Fokker-Planck equation driven by asymmetric Lévy motion
This work provides an efficient and principled numerical scheme for solving nonlocal Fokker-Planck equations with asymmetric Lévy noise, which is relevant for researchers in physics, finance, and biology modeling non-Gaussian processes.
The authors developed a fast numerical method for the Fokker-Planck equation driven by asymmetric Lévy motion, reducing computational complexity from O(J^2) to O(J log J) per time step while preserving the maximum principle. The method was validated against exact solutions and used to study the effects of stability index, skewness, and noise types on probability densities.

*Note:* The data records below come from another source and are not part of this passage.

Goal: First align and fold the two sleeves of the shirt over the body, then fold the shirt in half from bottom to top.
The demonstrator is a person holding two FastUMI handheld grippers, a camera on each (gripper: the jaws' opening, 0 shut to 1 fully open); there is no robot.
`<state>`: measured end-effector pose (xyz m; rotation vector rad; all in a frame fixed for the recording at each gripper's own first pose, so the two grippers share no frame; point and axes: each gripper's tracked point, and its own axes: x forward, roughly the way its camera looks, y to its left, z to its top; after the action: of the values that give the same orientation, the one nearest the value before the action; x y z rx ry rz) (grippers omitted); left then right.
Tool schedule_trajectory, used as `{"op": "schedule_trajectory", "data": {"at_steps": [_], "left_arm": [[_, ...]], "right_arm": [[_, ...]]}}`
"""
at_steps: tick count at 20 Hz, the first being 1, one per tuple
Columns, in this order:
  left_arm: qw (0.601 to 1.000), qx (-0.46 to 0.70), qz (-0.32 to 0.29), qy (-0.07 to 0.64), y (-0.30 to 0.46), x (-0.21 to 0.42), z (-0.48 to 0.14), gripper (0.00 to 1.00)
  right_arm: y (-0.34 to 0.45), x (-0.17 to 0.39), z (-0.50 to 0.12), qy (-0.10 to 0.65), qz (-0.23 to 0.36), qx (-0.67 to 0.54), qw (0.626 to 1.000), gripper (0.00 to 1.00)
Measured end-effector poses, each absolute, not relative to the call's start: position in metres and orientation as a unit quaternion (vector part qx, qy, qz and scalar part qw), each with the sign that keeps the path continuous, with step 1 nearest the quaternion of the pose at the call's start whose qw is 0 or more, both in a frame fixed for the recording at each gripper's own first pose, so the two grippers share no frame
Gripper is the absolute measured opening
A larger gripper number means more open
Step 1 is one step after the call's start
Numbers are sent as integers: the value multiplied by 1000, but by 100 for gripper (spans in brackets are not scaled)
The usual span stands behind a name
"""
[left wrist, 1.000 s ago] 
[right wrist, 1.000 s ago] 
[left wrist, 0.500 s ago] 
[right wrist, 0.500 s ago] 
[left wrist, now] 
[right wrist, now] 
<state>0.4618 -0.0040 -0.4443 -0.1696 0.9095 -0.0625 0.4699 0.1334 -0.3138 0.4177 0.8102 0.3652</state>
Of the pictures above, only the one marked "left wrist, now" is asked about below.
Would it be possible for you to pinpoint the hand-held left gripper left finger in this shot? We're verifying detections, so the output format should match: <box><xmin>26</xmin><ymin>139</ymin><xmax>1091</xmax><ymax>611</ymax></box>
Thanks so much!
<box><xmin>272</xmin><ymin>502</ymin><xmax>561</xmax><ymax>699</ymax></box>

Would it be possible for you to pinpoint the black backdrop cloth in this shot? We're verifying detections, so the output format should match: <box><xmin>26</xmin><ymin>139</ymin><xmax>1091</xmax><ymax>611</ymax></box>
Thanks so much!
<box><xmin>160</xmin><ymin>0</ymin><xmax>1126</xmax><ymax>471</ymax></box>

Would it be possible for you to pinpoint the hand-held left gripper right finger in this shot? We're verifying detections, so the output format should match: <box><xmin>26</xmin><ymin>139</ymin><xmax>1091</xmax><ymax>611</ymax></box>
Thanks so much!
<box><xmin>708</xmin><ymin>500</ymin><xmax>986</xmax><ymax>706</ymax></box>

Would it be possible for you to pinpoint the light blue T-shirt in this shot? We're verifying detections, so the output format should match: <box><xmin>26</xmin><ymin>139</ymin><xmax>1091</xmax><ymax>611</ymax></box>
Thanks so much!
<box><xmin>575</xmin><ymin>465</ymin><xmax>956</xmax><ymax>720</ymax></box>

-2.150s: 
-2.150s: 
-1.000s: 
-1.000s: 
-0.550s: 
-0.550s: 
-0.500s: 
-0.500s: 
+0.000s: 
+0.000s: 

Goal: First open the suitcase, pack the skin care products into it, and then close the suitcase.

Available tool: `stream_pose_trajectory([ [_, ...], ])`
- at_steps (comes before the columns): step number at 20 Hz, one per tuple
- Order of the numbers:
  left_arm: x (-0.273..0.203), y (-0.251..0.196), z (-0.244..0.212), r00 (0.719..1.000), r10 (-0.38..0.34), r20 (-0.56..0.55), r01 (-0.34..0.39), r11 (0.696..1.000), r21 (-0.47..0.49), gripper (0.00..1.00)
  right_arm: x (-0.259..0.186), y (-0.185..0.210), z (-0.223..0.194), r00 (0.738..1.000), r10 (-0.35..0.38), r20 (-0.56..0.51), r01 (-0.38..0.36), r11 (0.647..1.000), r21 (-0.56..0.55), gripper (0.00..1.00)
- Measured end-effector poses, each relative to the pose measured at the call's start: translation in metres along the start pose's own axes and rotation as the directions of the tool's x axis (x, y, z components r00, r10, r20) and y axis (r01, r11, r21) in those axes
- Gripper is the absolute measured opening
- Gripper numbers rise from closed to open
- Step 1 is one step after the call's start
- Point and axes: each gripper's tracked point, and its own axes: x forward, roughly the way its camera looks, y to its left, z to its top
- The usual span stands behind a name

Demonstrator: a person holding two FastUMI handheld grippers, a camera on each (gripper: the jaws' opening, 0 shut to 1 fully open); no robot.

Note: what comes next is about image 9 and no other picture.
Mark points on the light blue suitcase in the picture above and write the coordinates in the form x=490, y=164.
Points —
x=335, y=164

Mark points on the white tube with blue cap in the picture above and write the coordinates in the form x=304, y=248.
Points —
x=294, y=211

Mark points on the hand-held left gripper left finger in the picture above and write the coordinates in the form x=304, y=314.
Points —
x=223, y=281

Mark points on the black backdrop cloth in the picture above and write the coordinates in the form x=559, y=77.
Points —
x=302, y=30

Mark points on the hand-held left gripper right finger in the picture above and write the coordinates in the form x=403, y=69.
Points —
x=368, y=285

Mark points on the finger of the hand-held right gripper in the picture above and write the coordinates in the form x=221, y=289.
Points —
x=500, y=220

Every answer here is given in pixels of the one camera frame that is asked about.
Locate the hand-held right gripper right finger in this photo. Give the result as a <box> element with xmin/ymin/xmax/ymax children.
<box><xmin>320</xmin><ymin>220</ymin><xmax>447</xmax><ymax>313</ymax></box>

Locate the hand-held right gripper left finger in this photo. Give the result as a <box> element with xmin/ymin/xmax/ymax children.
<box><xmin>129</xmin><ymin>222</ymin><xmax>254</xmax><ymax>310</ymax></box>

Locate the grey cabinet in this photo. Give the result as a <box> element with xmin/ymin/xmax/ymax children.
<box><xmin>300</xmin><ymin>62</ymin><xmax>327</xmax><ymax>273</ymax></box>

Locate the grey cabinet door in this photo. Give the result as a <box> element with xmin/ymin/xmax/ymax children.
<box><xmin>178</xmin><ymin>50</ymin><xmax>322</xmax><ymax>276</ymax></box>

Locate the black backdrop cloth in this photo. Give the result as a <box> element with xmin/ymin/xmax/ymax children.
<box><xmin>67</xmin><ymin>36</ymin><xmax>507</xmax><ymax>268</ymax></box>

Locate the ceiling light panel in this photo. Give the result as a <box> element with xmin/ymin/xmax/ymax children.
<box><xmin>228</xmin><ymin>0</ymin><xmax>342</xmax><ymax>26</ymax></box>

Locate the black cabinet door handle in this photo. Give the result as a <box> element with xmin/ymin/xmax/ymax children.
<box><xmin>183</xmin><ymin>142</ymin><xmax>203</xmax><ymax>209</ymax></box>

Non-Gaussian Lévy noises are present in many models for understanding underlining principles of physics, finance, biology and more. In this work, we consider the Fokker-Planck equation(FPE) due to one-dimensional asymmetric Lévy motion, which is a nonlocal partial differential equation. We present an accurate numerical quadrature for the singular integrals in the nonlocal FPE and develop a fast summation method to reduce the order of the complexity from $O(J^2)$ to $O(J\log J)$ in one time-step, where $J$ is the number of unknowns. We also provide conditions under which the numerical schemes satisfy maximum principle. Our numerical method is validated by comparing with exact solutions for special cases. We also discuss the properties of the probability density functions and the effects of various factors on the solutions, including the stability index, the skewness parameter, the drift term, the Gaussian and non-Gaussian noises and the domain size.